_Activity_
Every line in the data below from the one containing "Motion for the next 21" down to the one containing "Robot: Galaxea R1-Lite", both included, must be retyped exactly; no other line is to appear.
+++ Excerpted records +++
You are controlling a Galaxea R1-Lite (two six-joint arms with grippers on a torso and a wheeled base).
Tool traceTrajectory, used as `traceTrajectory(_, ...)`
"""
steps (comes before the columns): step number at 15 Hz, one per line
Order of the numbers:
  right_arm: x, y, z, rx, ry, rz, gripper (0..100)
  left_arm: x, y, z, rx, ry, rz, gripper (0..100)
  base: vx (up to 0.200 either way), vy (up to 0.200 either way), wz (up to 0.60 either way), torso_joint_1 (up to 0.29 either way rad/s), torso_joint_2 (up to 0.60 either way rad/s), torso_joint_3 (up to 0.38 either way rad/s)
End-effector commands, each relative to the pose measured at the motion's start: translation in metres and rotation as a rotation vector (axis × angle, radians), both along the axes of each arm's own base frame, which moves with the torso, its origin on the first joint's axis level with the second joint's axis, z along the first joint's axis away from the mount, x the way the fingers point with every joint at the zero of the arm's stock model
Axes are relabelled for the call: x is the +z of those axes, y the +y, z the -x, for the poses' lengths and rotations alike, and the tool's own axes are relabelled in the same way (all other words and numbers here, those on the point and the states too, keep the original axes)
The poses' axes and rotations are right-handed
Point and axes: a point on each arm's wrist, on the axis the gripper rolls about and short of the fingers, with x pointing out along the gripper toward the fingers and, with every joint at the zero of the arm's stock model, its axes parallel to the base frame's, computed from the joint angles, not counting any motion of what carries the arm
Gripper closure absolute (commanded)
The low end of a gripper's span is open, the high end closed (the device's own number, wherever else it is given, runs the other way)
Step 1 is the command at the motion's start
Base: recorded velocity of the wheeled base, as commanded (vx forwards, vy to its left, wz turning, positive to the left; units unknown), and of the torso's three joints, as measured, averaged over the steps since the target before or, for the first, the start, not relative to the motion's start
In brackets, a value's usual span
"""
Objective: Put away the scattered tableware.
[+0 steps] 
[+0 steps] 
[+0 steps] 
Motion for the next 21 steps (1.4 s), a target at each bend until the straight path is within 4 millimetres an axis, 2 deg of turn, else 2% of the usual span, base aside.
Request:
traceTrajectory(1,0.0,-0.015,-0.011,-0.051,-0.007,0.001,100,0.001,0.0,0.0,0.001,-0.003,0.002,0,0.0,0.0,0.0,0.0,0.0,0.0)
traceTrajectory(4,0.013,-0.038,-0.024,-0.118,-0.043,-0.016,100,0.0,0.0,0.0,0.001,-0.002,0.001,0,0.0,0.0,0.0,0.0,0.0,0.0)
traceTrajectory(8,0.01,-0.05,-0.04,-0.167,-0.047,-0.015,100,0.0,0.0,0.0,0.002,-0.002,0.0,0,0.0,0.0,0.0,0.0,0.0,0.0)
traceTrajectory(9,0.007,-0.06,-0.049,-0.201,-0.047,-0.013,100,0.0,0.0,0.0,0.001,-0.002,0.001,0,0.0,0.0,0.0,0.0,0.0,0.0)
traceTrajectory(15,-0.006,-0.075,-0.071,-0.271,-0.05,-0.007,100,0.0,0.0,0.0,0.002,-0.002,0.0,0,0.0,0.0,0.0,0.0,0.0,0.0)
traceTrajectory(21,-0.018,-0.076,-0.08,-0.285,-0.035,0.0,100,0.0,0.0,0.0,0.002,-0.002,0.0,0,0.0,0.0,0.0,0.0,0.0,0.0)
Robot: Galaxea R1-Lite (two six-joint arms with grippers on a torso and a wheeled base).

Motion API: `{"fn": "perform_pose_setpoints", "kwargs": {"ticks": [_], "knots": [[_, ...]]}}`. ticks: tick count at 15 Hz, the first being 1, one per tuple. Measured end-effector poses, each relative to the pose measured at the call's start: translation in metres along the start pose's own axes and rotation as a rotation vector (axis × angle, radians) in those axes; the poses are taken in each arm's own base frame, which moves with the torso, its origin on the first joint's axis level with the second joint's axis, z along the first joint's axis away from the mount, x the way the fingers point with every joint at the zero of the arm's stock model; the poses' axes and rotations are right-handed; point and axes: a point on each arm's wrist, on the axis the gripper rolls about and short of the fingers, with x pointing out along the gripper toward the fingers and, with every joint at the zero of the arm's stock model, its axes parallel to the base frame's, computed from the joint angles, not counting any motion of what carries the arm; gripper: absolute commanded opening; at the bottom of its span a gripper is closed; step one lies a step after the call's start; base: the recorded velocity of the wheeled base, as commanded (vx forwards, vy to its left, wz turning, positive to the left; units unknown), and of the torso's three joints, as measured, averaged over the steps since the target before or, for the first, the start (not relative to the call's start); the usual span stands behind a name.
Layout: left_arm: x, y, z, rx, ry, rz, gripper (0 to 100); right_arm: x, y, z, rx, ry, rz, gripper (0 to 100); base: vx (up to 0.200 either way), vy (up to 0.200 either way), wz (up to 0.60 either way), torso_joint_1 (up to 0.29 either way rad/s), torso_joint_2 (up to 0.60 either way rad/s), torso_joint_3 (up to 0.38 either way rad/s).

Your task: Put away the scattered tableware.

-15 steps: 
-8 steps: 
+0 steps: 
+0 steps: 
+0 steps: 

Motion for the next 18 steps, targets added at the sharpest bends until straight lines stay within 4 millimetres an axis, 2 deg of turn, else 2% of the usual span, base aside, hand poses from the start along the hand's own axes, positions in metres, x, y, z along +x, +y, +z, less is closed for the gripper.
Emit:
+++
_Response to this task_
Motion for the next 21 steps (1.4 s), a target at each bend until the straight path is within 4 millimetres an axis, 2 deg of turn, else 2% of the usual span, base aside.
Request:
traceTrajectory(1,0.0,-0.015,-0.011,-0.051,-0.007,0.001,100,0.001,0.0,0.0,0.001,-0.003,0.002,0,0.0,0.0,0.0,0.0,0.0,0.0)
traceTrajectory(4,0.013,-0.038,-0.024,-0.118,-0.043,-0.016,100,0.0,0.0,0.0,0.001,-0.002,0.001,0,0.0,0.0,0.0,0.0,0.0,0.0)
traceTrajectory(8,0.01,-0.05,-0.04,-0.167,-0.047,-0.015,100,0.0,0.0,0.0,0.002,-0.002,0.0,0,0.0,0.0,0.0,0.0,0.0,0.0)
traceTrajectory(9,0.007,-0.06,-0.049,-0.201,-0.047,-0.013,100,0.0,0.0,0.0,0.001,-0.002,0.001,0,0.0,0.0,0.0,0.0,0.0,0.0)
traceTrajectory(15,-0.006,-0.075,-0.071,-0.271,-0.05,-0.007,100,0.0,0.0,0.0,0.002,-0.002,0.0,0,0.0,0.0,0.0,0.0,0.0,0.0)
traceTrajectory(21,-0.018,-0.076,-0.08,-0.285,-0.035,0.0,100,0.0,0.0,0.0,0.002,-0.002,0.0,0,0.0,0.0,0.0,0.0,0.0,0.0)
Robot: Galaxea R1-Lite (two six-joint arms with grippers on a torso and a wheeled base).

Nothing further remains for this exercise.